In December, a derailment in Casselton, North Dakota led to the evacuation of residents. Another incident in two harbors Minnesota injured two workers.
Minnesota Sen. Amy Klobuchar called for the Senate's Committee on Commerce, Science and Transportation to hold a hearing on safety protocols.
"Recent incidents involving freight trains have raised concerns even among those very Americans who depend on rail for jobs, commerce and transport," Sen. Klobuchar said in a statement. "Our 21st century economy demands a 21st century transportation network that includes rail safety investments that protect communities from derailments involving hazardous materials."
Minnesota Rep. Tim Walz made a similar request of the House's Railroads, Pipelines and Hazardous Materials committee.
Hundreds of rail cars pass through La Crosse County each day, many carrying chemicals. Although a derailment is rare, it can be devastating. The average car holds about 30,000 gallons of material, so emergency responders need to be prepared.
"Chlorine, anhydrous ammonia, a lot of the big boy dangerous kinds of things move through here on a regular basis and we've never had a problem and we don't anticipate that we ever will but we want to know how to respond to that and do it appropriately," said Keith Butler, with La Crosse County Emergency Management.
First responders regularly undergo training for a derailment or chemical spill.
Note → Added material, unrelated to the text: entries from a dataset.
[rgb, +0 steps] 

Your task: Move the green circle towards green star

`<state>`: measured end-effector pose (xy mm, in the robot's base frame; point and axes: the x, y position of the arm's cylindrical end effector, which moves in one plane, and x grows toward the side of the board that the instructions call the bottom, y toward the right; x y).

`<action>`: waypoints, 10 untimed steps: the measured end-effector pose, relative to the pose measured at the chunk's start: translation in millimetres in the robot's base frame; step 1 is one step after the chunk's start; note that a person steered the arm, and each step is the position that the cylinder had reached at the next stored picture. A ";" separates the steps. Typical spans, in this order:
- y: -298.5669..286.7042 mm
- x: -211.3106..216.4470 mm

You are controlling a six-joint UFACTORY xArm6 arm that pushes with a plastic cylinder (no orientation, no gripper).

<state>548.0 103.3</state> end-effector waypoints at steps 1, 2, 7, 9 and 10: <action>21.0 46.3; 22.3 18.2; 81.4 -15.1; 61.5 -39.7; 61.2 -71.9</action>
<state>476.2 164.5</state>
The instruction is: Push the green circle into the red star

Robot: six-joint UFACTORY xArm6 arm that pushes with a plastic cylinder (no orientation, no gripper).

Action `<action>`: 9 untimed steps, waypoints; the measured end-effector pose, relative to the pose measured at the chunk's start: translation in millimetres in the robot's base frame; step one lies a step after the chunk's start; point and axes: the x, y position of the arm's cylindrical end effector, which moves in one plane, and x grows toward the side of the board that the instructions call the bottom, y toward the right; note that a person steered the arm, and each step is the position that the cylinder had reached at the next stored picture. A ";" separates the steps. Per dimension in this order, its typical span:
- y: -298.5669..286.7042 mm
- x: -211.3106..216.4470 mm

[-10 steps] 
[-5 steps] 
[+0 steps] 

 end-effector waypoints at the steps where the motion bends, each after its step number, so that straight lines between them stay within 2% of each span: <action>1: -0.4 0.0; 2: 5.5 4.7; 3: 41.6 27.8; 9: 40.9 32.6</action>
Onalaska Fire Chief Don Dominick says all his firefighters have hazardous material training.
"With haz mats there a bit different approach than going to a fire," Chief Dominick said. "Its' not how quickly you can put up a ladder...it's how quickly and safely can you identify what's there and a potential of how terrible it can get. Where are the wind currents, where is the topography, where are the waterways that could transport those chemicals to our residents?"
To help firefighters in their response, each rail car is marked with a number. Those numbers correspond with an emergency response guide put out by the Department of Transportation.
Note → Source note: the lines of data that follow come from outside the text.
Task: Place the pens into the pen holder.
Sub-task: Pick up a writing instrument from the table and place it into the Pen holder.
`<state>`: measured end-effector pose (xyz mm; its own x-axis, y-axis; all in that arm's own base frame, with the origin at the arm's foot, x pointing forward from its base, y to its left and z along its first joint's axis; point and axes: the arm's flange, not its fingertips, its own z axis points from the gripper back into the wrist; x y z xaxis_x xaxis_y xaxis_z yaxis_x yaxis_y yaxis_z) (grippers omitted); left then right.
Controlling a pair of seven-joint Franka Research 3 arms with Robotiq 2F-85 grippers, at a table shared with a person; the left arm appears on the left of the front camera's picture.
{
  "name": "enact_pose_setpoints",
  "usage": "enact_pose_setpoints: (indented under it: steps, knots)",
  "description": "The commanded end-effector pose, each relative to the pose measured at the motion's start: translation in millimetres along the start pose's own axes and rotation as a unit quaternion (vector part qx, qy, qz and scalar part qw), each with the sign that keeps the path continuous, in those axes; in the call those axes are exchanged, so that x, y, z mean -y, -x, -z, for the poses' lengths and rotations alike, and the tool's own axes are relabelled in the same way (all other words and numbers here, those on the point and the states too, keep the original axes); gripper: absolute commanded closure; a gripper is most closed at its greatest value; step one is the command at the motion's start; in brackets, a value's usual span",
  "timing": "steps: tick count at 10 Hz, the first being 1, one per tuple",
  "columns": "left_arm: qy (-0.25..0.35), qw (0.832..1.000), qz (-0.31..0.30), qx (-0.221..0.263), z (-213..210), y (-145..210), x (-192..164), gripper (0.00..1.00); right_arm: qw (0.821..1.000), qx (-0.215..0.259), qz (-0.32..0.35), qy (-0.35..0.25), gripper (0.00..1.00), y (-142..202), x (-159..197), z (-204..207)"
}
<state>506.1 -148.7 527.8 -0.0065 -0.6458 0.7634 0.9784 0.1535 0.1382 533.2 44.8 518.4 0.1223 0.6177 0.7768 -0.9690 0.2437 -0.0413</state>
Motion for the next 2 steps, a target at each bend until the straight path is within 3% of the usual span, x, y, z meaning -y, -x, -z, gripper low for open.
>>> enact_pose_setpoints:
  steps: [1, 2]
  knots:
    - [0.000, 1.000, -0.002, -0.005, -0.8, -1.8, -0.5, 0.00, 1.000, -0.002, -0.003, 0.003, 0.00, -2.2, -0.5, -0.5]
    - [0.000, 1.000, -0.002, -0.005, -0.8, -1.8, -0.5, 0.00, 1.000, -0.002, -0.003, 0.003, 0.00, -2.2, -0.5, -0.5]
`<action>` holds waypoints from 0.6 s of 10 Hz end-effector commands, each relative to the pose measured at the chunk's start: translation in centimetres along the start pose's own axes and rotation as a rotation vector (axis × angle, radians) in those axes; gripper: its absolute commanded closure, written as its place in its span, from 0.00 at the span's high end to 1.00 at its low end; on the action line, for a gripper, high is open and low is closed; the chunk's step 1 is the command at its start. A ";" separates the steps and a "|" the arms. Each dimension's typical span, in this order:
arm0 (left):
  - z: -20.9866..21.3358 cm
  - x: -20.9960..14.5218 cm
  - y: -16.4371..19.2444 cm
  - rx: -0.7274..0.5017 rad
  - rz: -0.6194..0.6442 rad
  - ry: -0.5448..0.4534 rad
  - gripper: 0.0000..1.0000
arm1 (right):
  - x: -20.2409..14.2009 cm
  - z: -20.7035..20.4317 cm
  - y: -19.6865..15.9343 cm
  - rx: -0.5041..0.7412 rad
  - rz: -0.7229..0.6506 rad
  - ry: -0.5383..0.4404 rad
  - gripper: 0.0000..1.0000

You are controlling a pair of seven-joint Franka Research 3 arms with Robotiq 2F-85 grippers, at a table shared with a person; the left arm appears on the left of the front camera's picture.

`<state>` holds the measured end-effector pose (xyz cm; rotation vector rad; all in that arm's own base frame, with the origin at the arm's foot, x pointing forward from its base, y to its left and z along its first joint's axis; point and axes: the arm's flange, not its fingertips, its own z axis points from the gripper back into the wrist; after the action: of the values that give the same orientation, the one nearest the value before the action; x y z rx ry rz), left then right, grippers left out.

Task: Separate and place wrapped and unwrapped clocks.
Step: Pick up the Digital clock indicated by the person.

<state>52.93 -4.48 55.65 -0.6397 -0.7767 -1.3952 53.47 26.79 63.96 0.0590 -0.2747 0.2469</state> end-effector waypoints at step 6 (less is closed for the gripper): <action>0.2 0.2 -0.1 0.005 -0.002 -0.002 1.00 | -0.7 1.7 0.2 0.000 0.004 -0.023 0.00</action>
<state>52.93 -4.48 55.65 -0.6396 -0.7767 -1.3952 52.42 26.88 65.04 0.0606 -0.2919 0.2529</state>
That guide tells responders the biggest threats, whether is fire, explosion or health concerns. The guide also says if an evacuation is necessary. If there are multiple materials on a train, a derailment could cause them to mix, so haz mat training involves some chemistry.
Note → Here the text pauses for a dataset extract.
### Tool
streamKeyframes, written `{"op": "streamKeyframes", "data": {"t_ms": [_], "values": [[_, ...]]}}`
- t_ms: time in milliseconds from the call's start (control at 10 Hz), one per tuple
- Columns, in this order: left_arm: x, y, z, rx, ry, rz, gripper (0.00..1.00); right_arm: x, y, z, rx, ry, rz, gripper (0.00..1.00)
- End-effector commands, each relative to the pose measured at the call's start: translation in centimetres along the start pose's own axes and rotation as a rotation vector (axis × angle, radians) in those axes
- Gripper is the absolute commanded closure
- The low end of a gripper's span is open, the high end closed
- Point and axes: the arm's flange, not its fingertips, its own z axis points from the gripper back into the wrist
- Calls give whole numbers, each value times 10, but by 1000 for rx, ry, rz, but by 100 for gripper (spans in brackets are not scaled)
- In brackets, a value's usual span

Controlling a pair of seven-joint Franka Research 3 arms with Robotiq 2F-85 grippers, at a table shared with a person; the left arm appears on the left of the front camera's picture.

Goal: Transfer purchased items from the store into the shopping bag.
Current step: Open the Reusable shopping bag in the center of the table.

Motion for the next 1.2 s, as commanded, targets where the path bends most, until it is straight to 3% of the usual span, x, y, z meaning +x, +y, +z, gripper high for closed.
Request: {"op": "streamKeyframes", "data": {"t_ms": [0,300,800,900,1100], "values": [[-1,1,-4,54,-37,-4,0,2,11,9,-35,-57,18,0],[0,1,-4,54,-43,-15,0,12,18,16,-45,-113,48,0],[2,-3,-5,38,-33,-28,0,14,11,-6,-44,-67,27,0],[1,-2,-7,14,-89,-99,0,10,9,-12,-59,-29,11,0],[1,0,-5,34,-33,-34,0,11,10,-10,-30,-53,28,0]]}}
"What we have to be cognoscente of is two chemicals that are involved in an accident that are mixing together that don't like each other very much and it creates a totally different chemical," Chief Dominick said.
Chief Dominick says firefighters practice navigating different rail cars, so they know where the numbers identifying the materials on board are located.
The La Crosse County Emergency Management Department is also working with area fire departments to determine how much fire foam is available. The foam is what would be needed to fight a crude oil fire. Crude oil is frequently transported through the La Crosse County area.